Article 865 specifically directs:

"Every pleading shall be so construed as to do substantial justice."

These statutory imperatives plainly require a rule of reason in the construction of pleadings, designed to achieve justice between the parties.

As this Court held in Succession of Smith, 247 La. 921, 175 So. 2d 269 (1965):

Harsh rules of pleading are not favored in this state. Each pleading must be reasonably construed so as to afford the litigant his day in court, arrive at the truth, and do substantial justice.... "The characterization of a pleading by the litigant is not controlling. Pleadings are taken for what they really are, and not for what their authors designate them."

See also Erath Sugar Company v. Broussard, 240 La. 949, 125 So. 2d 776 (1961).

Here, the answer charged the plaintiff with negligence and set forth the factual bases for the charge. It is true that the negligence is characterized as sole negligence and the word contributory is not used. The plea, nevertheless, gave the plaintiff fair notice that her own conduct had been called into question by the defense and that evidence would be offered tending to show that she was negligent. Such a plea, in our opinion, fully satisfied the requirement that the answer "set forth affirmatively" contributory negligence. See LSA-C.C.P. Art. 1005.

We hold that such a factual allegation of negligence is adequate as an affirmative plea of contributory negligence. In so holding, we adopt the rationale of Lipscomb v. Standard Highway Co., supra, and Roberts v. Meche, supra. We, of *88 course, reject the several decisions of the Courts of Appeal to the contrary.

On the merits, both lower courts found that the metal rack over which plaintiff fell was well lighted and clearly visible. The courts concluded that plaintiff was negligent in failing to keep a proper lookout and to take reasonable care for own safety.

To put contributory negligence at issue, however, is not to deny recovery. A finding of contributory negligence, as a fact, may be made only within the framework of the mutual rights and obligations of a storeowner and his patrons.

As we suggested in Williams v.

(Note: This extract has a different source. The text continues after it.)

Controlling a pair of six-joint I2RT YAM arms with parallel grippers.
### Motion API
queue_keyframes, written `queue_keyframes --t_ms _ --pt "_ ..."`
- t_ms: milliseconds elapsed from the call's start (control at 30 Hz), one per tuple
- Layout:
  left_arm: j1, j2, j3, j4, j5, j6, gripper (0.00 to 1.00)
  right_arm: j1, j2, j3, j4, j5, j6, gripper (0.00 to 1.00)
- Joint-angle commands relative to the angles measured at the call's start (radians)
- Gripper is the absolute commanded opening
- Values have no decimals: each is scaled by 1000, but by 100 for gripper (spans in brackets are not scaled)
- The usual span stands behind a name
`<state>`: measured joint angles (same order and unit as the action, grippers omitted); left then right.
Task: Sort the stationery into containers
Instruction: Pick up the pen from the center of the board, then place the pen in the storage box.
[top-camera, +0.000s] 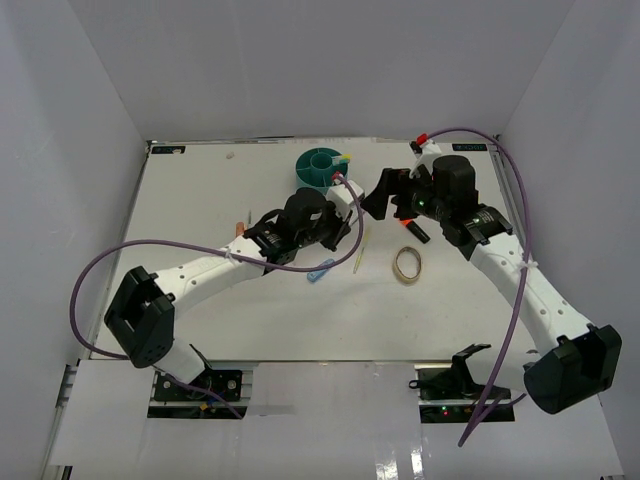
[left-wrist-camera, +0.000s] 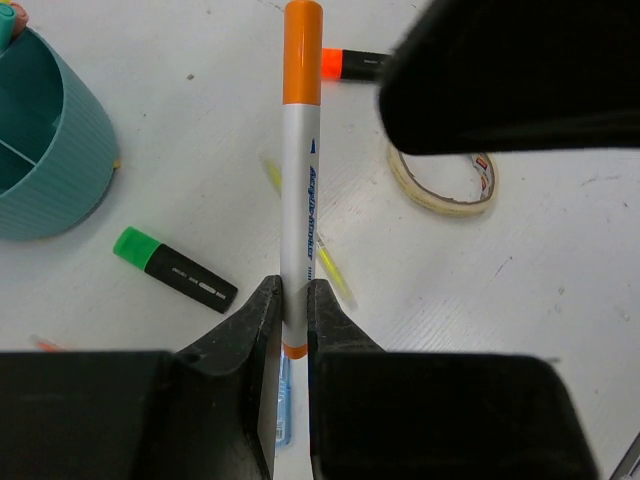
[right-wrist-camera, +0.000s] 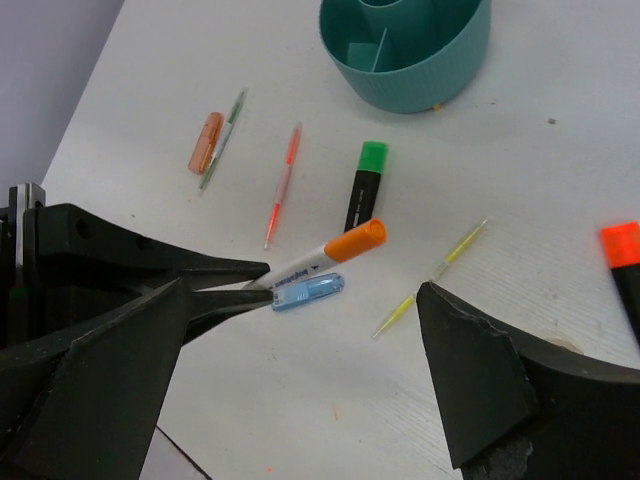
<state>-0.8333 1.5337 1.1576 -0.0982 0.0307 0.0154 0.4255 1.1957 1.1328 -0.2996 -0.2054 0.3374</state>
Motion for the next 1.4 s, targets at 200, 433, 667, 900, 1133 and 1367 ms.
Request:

Liberty Stores, 148 La. 450, 87 So. 233 (1921), the law recognizes that a storeowner, in the usual course of business, spares neither effort nor expense in getting his customers' eyes on the merchandise, not the floors. Obstructions in the aisles thus create a hazard to the customers' safety.

Here, Mrs. Paxton's description of the aisle in which she fell included the rack over which she tripped. She remembered the rack as containing several shelves displaying white cans with red tops on them. These display shelves were situated above the lower shelf of the wire rack. The important fact here is that the lower shelf jutted some 18 to 24 inches out into the aisle beyond the upper display shelves. This shelf, combined with the brightly colored articles on the shelves above it, created a floor-level obstruction, which could not be easily seen by customers. In our opinion, the extended lower shelf created a trap.

We conclude that the Court of Appeal erred in holding plaintiff guilty of contributory negligence.

In accordance with our usual procedure, this case will be remanded to the Court of Appeal for assessment of damages. See Felt v. Price, 240 La. 966, 126 So. 2d 330 (1961).

The judgment of the Court of Appeal is reversed and judgment is rendered in favor of plaintiff, Nora Burns Paxton, and against Ben Ballard, d/b/a Cotton Boll Market, in such sum as may hereinafter be fixed. The case is remanded to the Court of Appeal, Second Circuit, for the assessment of damages. All costs are taxed against defendants.

SUMMERS, Justice (dissenting).

Although I agree with that portion of the opinion holding that the allegations of the petitioner are adequate to support a plea of contributory negligence, I cannot agree that there is an adequate basis in this record to reverse the trial court and Court of Appeal on the pure fact question of contributory negligence. Accordingly, I dissent.


[1] The answer recited: "The alleged accident was caused solely and only through the fault and negligence of plaintiff herein in the following and non-exclusive particulars: (a) failing to keep a proper look-out; (b) failing to walk properly; (c) failing to observe a condition which she should have observed.